The voices are sometimes plaintive: “I haven’t found anyone in this new town I can talk to.”

Sometimes they’re angry: “Our physician says our son has ADHD! I totally disagree. What should I do?”

Sometimes they have funny anecdotes to share: “I can’t believe what my kid said to his teacher today.”

And sometimes they just say what I need to hear that day: “You’re doing fine. One bad day isn’t going to ruin your daughter’s life.”

Of course, semi-anonymous communication with strangers doesn’t replace good friendships. But it does ease the urgent need to get support in your local community. You can focus on having real-life friends who are fun to be with, even if they can’t answer your questions about diaper rash.

One of the problems that open source software has is quality control: When anyone can add their own code, things get a little wild. And certainly open source parenting has the same problem. We all have to seek out the parents who speak the same language, both literally and figuratively. Sometimes you might find yourself in the wrong place, and you might not know it until the advice takes a turn for the ridiculous (at least from your point of view). Then off you go again, hunting for like-minded parents whose advice feels right to you.
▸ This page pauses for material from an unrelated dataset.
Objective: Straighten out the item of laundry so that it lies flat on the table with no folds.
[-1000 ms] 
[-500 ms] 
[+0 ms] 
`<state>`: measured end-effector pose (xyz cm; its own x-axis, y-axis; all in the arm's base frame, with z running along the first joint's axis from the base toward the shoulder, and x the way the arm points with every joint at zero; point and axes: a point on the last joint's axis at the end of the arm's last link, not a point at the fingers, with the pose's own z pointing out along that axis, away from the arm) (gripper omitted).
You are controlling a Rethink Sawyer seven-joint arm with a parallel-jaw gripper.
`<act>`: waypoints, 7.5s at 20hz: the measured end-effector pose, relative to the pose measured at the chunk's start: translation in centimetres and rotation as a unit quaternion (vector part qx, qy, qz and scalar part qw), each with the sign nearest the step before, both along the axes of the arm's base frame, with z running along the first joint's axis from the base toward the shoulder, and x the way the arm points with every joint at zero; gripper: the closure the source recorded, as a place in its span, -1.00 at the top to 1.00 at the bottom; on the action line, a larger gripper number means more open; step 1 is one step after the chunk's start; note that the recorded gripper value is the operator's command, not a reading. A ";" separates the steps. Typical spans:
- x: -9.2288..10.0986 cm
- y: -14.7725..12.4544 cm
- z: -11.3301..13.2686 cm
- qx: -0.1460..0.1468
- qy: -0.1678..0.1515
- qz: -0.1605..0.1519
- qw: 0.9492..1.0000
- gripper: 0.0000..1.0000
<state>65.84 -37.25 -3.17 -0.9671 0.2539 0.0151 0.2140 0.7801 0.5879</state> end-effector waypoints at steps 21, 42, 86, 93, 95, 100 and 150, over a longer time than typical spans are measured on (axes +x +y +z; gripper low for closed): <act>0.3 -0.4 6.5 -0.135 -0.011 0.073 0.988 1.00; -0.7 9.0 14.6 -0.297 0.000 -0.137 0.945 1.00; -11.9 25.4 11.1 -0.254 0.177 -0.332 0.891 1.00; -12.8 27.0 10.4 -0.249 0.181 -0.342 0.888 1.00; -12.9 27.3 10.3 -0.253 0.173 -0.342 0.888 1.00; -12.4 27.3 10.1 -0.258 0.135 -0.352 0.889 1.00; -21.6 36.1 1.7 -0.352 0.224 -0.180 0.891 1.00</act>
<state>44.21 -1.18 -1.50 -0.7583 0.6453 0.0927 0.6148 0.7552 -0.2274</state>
I’m glad to be part of this pioneering generation of parents who are empowering themselves to become more informed about parenting choices and more thoughtful as a result. I remember the feeling of desperation I would have in the middle of the night, wondering if my son would ever sleep more than 2 hours in a stretch. Nowadays, I can imagine I’d be sitting up in bed, nursing him and doing one-handed Web surfing on my phone. Google search: “How can I get my son to sleep through the night?”

The answers might not work, but at least I’d feel like there were others out there with me, searching together.

2 thoughts on “Open Source Parenting

  1. I belong to a few parenting groups, and they are formed because our EDDs were in the same months. This is great as we were experiencing similar things during our pregnancies, and post-pregnancies.
    However, when my elder son started showing signs of precociousness, I found it hard to continue talking about him in that group. Almost everyone was very competitive in comparing progress, and I could not use the ‘g’ word. I did not want them to think I was boasting about my child. With asynchronous development, he was behind in other areas, and when I talked about the problems, some were quite judgmental.
    That is when I discovered your blog, and I realised that I had simply outgrown that group, and there are other groups out there.
    WIsh I am more disciplined in updating my blog.

    1. It’s funny how something very important at the beginning – age – becomes less important as our kids grow and our needs change. I knew a number of moms who had children around the same time as me, but none of them are people I have lasting relationships with. We all have to go out there and find what we need. Frankly, I’m jealous of those parents whose kids are so much “on the curve” and whose kids’ needs are so typical that they don’t need much more than birth year to connect with other parents. Those of us who have kids who are different in some way, and who may have our own special needs on top of that, have to work harder to find a community.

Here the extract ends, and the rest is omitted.